Whenever a line contains "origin", include it in the count; reply with the number of such lines in the data and nothing else.

[Source data]
+++

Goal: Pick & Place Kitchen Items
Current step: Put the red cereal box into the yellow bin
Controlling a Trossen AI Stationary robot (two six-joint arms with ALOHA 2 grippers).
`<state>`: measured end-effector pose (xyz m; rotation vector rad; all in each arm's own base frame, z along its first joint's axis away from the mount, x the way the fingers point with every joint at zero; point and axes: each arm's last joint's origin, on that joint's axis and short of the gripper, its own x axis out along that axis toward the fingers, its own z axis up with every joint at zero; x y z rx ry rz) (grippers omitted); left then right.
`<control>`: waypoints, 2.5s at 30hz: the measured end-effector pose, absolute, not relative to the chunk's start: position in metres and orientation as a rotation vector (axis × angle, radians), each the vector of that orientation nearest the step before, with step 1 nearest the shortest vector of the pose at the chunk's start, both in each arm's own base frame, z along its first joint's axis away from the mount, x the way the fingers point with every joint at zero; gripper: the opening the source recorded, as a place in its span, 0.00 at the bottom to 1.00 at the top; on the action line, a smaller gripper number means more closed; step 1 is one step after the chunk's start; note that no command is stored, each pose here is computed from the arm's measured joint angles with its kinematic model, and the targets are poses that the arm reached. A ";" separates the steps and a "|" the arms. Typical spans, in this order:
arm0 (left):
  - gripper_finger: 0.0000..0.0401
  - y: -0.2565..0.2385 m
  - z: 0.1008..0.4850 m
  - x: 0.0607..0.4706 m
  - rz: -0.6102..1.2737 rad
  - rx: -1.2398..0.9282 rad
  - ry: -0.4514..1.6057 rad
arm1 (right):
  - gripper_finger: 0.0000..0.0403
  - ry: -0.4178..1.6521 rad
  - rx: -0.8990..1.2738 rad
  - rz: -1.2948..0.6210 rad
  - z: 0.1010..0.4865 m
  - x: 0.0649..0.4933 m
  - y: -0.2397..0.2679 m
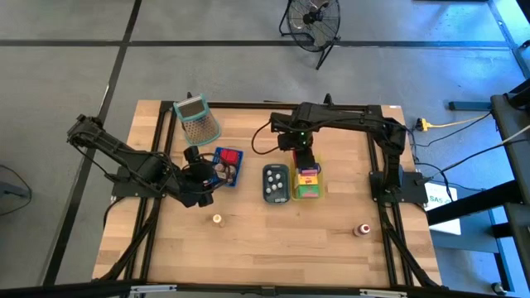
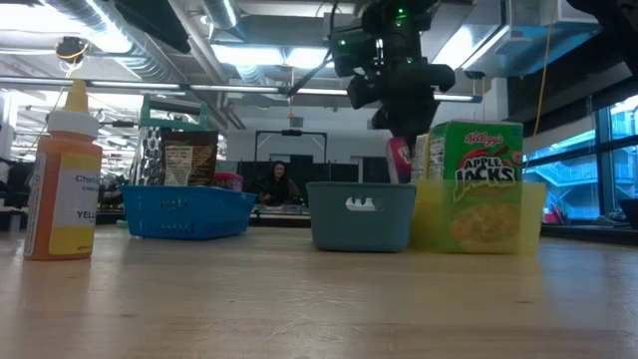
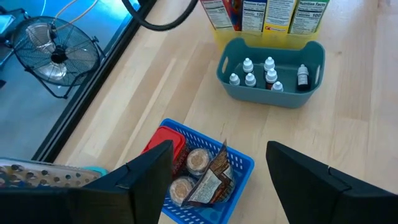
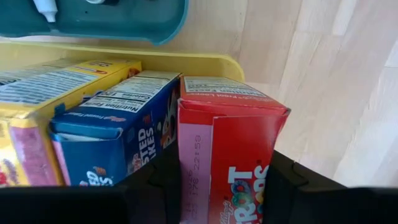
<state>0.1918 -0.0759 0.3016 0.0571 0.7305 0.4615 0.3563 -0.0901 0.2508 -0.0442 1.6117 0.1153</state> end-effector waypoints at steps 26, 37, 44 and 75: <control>0.63 -0.076 0.302 0.192 0.462 0.057 0.730 | 0.59 1.653 -0.076 0.032 0.242 0.354 -0.091; 0.63 -0.076 0.302 0.192 0.463 0.057 0.729 | 0.60 1.671 -0.073 0.018 0.252 0.353 -0.091; 0.63 -0.076 0.302 0.192 0.464 0.058 0.728 | 0.60 1.681 -0.068 0.018 0.264 0.352 -0.090; 0.63 -0.075 0.302 0.192 0.477 0.067 0.722 | 0.09 1.602 -0.118 0.000 0.308 0.355 -0.085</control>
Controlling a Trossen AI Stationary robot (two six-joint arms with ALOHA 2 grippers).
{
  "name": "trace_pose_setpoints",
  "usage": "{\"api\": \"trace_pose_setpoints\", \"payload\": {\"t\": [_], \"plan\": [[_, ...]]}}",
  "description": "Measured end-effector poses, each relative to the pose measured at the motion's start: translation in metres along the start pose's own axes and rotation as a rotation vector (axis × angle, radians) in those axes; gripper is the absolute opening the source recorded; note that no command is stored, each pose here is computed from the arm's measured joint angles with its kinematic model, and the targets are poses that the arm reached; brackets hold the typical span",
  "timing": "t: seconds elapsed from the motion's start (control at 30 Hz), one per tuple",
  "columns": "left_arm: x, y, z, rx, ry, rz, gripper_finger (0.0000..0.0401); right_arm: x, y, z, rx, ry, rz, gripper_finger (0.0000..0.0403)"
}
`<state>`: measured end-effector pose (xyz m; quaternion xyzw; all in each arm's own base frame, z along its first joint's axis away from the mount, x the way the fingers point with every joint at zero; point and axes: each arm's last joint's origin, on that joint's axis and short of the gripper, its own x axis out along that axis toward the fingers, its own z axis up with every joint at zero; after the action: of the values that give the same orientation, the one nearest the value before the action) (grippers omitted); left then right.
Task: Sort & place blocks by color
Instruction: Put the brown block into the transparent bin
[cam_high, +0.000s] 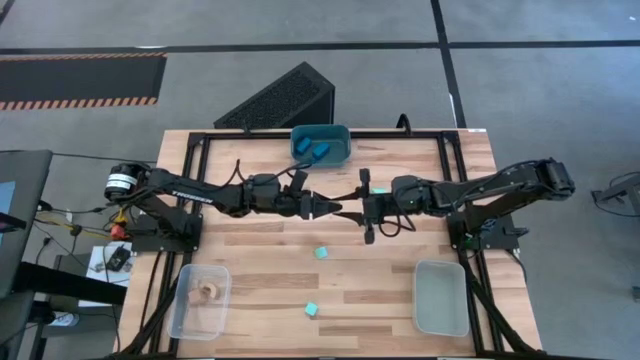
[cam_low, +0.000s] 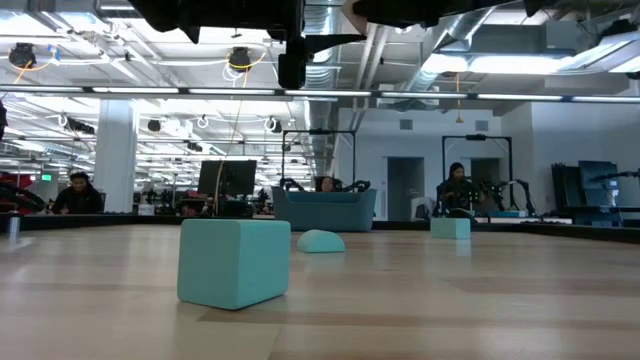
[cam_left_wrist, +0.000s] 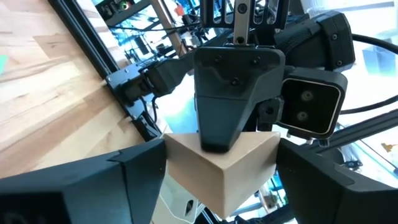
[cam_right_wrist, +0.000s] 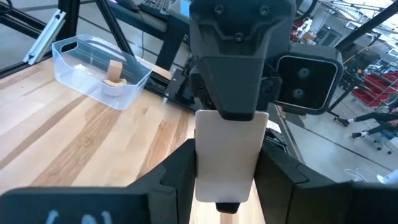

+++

§ **The answer**
2